Como ele mesmo explica, essa história só pôde ser contada dessa forma a partir das reflexões que ele se submeteu naquela temporada inserido em um universo pop tão diferente do rap onde cresceu. “Comecei a ver que algumas coisas não me traziam contentamento, estava me esticando para lugares de pontos positivos, mas assentando minha humanidade e subjetividades para estar naquele lugar”, conta Rico. Contratado para escrever para outros artistas, ele começou a se entender “como compositor, para além de um rapper” e permaneceu nessa função por um certo tempo, até o momento em que isso não lhe fez mais bem.

“Tinha muita demanda e eu estava negando a minha humanidade”, explica ele, “ao mesmo tempo que fazia isso em busca de algumas dignidades, como ter meu apartamento, eu estava negando minha arte. Vi que precisava parar antes de sair tropeçando em coisas que são muito mais profundas que só lançamentos do rap ou do pop. Eu já estava cruzando essas questões porque, quando você vem de lugares da subjetividade (como o rap), você produz com olhar para esse lugar. No universo plástico de linha de produção, você fica no vácuo”.

Ele explica que essa perspectiva é pautada também por sua origem “nas pautas identitárias, um lugar que me deu um olhar sobre mim – fui o primeiro rapper gay que conseguiu visibilidade no Brasil. Você vem disso e descobre que tem outras potências dentro do mercado. A forma de traduzir isso dentro da indústria é ganhando dinheiro. Temos inúmeros casos de artistas que têm reconhecimentos, mas não conseguem capitalizar isso, artistas que vêm de uma precariedade e uma emergência que são os temas de suas obras. Para mim, foi fundamental criar uma grana e montar uma estrutura, só pude praticar a ausência por causa disso, e mais uma vez a arte teria perdido pro entretenimento”.

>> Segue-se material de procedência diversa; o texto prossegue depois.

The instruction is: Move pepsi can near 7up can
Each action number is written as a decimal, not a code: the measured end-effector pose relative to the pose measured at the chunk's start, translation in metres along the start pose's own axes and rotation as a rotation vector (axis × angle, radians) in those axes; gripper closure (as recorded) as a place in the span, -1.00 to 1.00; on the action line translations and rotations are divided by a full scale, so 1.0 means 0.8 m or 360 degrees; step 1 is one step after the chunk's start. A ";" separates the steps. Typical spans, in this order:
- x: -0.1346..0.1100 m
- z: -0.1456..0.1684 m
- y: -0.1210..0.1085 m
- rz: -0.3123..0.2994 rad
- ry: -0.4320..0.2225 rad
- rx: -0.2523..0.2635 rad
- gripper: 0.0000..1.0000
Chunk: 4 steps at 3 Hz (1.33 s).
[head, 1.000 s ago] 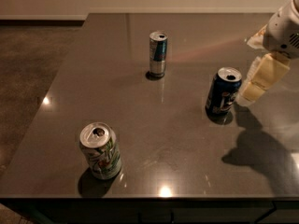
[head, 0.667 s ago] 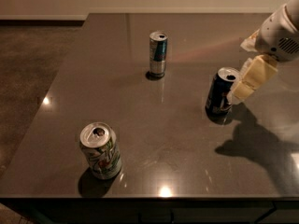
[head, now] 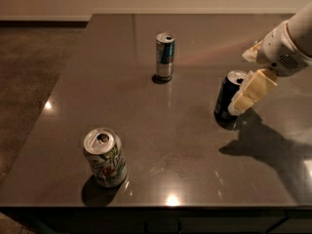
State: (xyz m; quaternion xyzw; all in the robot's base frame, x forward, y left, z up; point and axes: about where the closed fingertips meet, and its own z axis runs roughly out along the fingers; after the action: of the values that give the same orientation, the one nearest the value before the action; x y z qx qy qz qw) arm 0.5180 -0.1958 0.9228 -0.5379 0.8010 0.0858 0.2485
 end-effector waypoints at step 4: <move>-0.002 0.014 0.002 -0.0045 -0.0081 -0.0042 0.73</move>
Offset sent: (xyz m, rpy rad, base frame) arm 0.0041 -0.0023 -0.0165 0.0390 -0.0089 0.0168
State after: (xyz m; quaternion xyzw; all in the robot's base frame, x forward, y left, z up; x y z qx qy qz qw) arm 0.5207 -0.1896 0.9137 -0.5501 0.7855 0.1064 0.2629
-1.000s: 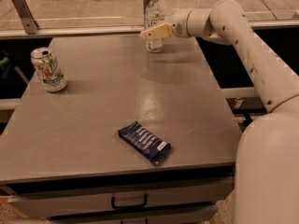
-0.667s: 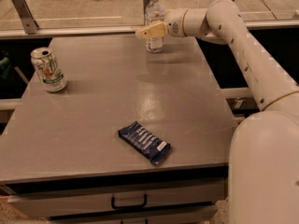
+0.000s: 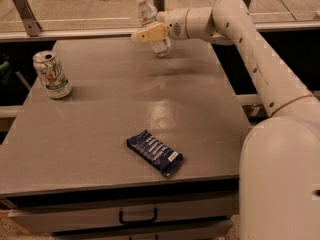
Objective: Knock blue plastic bottle over
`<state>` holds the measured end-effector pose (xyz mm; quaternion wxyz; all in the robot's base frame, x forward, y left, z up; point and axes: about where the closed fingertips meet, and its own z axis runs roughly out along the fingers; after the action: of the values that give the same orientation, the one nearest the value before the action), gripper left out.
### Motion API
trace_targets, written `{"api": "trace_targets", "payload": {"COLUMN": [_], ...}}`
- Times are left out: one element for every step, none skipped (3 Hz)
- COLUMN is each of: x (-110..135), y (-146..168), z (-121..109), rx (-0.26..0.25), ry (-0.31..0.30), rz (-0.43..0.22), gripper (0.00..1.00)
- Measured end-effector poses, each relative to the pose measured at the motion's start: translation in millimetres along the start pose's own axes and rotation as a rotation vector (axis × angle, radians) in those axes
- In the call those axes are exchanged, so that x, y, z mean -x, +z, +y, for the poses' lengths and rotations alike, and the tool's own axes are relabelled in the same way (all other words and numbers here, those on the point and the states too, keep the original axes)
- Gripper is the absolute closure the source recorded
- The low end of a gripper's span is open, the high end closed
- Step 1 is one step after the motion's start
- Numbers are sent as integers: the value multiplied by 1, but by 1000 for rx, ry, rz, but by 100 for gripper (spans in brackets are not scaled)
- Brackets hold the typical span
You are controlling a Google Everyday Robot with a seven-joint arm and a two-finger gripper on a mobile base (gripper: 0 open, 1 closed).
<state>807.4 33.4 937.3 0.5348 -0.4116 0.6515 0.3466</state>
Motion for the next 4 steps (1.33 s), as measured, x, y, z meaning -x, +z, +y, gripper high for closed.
{"api": "trace_targets", "payload": {"x": [8,10,10,14], "y": [13,13,8,-16], "z": [49,83,94,73], "rx": [151,251,281,207], "ry": [44,76,80,47], "rz": [-10,5,23,47], "gripper": [0,0,0,0]}}
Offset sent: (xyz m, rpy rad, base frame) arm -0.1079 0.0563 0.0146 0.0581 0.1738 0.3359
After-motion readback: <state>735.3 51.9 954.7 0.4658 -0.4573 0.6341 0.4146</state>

“Essa coisa da ausência, do ‘ver de fora’, te dá possibilidade de fazer essa análise e conseguir dimensionar o que você descobriu sobre você, o que você já sabia, o que funciona e o que acham sobre você. E, a partir disso, você faz um balanço e descobre o que te dá alegria e o que te dá grana, mas não te dá alegria, ou o que te dá prazer pro seu ego, o que te dá tesão e o que você consegue também fazer por seu bem estar dessa coisa que não te alegra. Esses últimos anos foram de fazer esse balanço e entender que eu já construí alguma coisa. Eu sei que o mundo hoje tá no fluxo de acontecimentos, mas, por outro lado, eu acabo de sair de um fluxo, e eu tô contente como não estive nos últimos três anos”.

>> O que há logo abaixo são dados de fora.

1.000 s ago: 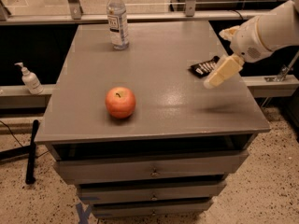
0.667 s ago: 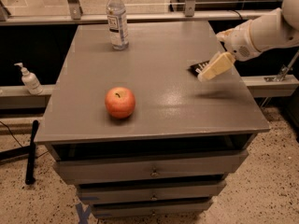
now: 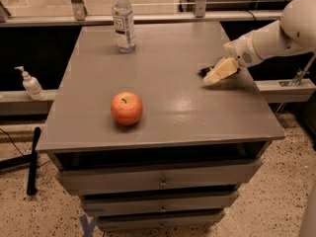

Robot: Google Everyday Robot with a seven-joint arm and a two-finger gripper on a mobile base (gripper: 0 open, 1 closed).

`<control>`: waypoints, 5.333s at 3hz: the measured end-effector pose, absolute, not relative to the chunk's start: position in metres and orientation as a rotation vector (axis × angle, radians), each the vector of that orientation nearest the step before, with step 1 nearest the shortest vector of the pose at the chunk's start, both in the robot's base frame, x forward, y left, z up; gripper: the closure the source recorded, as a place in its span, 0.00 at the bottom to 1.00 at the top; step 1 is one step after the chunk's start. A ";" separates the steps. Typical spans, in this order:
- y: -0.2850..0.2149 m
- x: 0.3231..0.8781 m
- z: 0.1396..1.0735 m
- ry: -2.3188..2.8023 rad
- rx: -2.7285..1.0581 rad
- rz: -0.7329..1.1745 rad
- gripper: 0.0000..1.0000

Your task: Move rxbar chocolate near apple

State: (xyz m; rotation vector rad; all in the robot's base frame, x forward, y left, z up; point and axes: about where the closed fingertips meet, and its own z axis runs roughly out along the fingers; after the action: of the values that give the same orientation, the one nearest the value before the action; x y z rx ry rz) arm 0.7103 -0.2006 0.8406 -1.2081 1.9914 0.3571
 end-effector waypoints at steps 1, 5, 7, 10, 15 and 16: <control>-0.209 0.716 0.832 2.014 -1.201 0.353 0.18; -0.201 0.686 0.839 2.019 -1.273 0.421 1.00; -0.170 0.679 0.861 1.922 -1.363 0.443 1.00; -0.121 0.654 0.923 1.618 -1.606 0.367 1.00; -0.038 0.620 0.924 1.223 -1.847 0.458 1.00; -0.019 0.589 0.910 1.163 -1.912 0.531 1.00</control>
Offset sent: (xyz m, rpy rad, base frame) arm 0.0029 -0.0334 0.0016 -0.0449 0.0107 -0.0277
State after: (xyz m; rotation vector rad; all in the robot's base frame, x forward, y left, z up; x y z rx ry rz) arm 0.5885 -0.0190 0.9104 -1.9120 1.1625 0.5309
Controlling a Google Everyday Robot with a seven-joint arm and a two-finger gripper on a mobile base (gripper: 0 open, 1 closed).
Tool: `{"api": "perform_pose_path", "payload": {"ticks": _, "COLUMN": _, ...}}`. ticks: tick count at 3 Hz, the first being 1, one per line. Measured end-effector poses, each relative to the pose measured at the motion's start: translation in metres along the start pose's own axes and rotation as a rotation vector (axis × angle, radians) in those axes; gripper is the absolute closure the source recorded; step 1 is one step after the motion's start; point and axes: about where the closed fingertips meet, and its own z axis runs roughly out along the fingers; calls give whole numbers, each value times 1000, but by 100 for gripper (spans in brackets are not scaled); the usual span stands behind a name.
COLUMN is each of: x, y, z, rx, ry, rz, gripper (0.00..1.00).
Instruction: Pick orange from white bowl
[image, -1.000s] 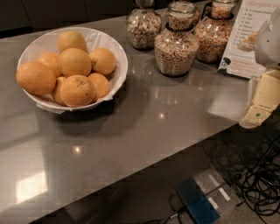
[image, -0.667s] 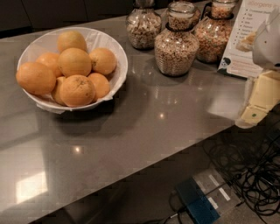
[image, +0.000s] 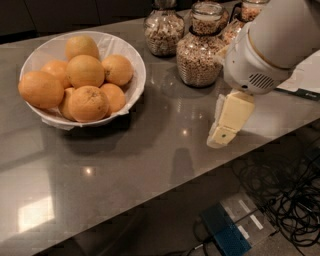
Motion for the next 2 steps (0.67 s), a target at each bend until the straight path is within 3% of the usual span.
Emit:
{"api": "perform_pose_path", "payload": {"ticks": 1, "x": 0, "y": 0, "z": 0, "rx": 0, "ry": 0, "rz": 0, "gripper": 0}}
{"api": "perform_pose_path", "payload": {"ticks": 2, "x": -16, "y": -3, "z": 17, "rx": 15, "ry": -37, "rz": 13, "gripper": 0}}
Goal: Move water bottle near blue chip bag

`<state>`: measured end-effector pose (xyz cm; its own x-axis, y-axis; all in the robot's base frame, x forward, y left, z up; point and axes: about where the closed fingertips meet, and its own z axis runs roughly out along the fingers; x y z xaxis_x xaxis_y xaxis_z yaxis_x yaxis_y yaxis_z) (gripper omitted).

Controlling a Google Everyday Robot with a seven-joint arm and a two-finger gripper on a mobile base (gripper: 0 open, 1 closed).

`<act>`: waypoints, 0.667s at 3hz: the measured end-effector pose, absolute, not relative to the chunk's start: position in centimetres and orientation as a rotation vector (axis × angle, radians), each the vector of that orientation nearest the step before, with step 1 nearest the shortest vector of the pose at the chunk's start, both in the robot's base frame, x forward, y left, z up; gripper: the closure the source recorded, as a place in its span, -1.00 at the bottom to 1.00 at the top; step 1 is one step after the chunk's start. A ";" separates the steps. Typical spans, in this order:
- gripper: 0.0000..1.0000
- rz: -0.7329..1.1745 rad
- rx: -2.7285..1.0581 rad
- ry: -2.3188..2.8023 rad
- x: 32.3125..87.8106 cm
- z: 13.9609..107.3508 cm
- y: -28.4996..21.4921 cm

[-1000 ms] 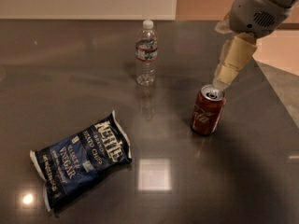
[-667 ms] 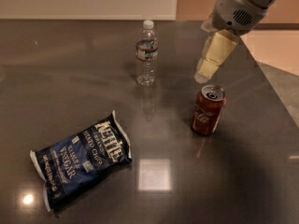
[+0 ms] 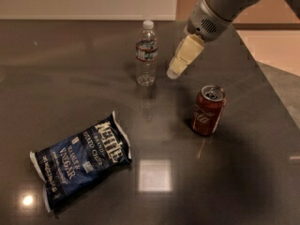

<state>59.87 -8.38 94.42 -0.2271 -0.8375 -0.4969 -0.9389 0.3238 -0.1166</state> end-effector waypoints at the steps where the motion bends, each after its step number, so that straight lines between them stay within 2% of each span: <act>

Sobre os acontecimentos que se desenrolaram pelo mundo junto ao lançamento de seu disco, com o assassinato de George Floyd nos EUA e uma nova exposição para o Black Lives Matter, Rico comenta que precisa de mais tempo para entender as implicações. “Eu penso muito no que nos distrai e no que parece que está a serviço de uma possibilidade de humanização e resgate de humanidade, mas ta só servindo para humanizar outras vez pessoas brancas dentro do racismo e outra vez existindo só para fazer a manutenção da estrutura colonial, mesmo que tudo isso aparente uma ideia libertária e de progresso”, reflete ele, “acho que a indústria parar hoje talvez instigue sim essa perguntas e questionamentos do que se pode fazer para além da rede social para que a supremacia branca não provoque tantos danos às vidas pretas. Algumas pessoas vão querer pensar mais, e outras só hoje, porque descolonizar é um processo de ceder a branquitude do lugar que se está para que haja uma equidade, e isso é desafiador”.

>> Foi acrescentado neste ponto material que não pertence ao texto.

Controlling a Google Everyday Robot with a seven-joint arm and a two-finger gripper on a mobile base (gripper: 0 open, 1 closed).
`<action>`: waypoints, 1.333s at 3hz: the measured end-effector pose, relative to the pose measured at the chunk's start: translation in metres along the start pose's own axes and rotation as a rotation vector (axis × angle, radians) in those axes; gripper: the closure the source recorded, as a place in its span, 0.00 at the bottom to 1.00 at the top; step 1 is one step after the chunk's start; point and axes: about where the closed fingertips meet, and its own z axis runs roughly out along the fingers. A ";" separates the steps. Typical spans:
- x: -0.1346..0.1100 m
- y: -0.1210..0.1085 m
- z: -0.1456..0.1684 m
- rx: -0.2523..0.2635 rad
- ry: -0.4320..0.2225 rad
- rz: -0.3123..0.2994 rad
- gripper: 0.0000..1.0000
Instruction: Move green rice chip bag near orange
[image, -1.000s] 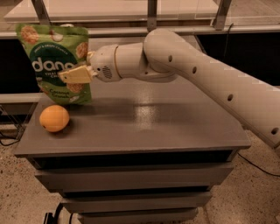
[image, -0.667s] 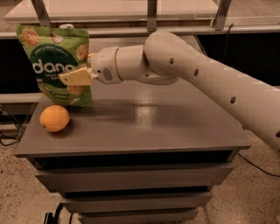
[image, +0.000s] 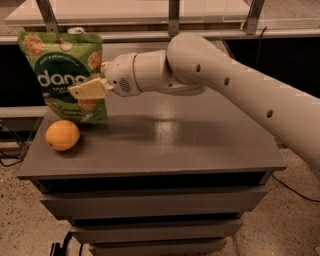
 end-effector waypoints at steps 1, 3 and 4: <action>0.002 0.000 -0.003 0.007 0.008 -0.004 0.38; 0.010 -0.005 -0.005 0.018 0.029 -0.011 0.00; 0.013 -0.006 -0.006 0.007 0.027 -0.013 0.00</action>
Offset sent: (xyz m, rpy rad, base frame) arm 0.0078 -0.0150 -0.0121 -0.0403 -0.0085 -0.0360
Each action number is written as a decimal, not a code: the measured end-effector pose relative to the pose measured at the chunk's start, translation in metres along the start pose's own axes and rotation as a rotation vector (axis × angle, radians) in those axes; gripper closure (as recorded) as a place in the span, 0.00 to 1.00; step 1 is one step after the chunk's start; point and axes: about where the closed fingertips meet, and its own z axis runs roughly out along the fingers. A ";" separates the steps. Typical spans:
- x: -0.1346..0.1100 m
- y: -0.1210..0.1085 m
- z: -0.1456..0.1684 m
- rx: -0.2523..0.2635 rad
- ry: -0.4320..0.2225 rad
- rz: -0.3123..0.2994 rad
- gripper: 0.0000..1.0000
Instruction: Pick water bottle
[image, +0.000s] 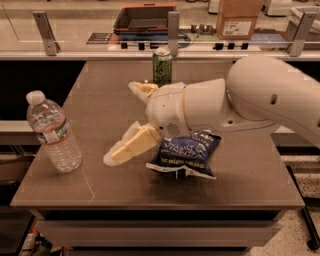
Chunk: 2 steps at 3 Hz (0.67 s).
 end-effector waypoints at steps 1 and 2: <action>-0.011 -0.003 0.038 -0.025 -0.082 -0.005 0.00; -0.024 -0.006 0.071 -0.052 -0.135 -0.002 0.00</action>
Offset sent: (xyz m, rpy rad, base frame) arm 0.0339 0.1111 -0.0055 0.1877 0.0093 0.1047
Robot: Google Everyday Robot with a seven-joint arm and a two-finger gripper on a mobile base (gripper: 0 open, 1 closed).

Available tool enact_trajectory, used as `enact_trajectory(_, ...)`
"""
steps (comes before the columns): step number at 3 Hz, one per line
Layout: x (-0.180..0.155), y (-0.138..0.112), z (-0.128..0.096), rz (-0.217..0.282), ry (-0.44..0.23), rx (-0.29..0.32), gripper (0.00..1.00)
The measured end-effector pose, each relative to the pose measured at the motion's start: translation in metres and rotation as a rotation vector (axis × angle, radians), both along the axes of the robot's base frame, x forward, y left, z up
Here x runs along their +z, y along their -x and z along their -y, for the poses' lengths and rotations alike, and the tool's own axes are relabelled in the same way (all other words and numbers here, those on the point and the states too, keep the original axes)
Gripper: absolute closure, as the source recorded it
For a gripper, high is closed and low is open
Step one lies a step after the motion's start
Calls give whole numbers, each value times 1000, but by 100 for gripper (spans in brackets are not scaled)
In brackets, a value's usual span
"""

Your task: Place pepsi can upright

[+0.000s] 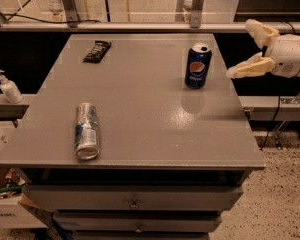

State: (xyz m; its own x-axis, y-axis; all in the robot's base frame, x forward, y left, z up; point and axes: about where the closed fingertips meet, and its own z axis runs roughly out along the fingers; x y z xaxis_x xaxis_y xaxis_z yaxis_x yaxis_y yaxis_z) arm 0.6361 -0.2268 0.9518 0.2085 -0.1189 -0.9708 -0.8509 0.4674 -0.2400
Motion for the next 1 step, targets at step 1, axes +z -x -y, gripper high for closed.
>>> enact_trajectory(1, 1, 1, 1, 2, 3, -2, 0)
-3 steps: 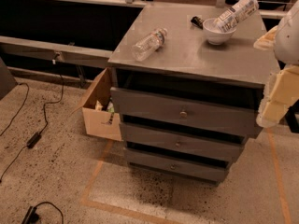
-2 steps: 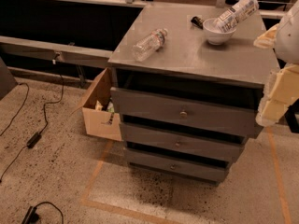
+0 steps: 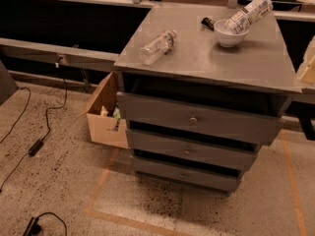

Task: Pick blue plastic bottle from white bowl and place on counter

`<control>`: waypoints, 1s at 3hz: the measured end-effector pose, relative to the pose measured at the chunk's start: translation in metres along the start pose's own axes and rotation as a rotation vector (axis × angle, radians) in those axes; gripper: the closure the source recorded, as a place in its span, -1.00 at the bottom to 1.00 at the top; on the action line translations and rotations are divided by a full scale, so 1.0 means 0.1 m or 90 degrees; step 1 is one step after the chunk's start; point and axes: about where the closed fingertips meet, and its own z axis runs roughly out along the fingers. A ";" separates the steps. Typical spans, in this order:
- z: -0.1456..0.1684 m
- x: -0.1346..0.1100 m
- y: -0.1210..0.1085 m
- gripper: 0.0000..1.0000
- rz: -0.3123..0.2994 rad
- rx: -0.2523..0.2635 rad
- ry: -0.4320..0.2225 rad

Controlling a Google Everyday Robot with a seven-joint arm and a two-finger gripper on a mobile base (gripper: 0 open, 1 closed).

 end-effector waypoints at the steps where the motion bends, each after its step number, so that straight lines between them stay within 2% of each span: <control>1: -0.03 0.13 -0.63 -1.00 -0.087 0.123 0.008; 2: 0.01 0.22 -1.02 -1.00 -0.158 0.216 0.049; 3: 0.39 0.51 -1.60 -1.00 -0.184 0.278 0.156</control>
Offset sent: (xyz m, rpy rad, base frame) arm 0.1494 -0.0798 0.0791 -0.5526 -0.6520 0.0818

É a luta da qual ele faz parte em sua vida e, consequentemente, em sua obra – como Dolores mostra tão bem, se assemelhando nisso mais aos primeiros trabalhos de sua carreira do que com aqueles que mais levaram o nome Rico Dalasam a um público maior. “O que eu vejo de positivo de ter passado por tudo o que passei naquela época é de equidade”, conta ele, “consegui achar outra coisa, outro jeito de trabalhar minhas músicas. Sou muito feliz com meu primeiro EP, que é muito sincero, e nunca mais tinha feito nada com a mesma latência de sinceridade. E hoje eu sei bem mais sobre acabamento populares que naquela época, mesmo que eu não queira fazer esse pop farofa do topo das listas”.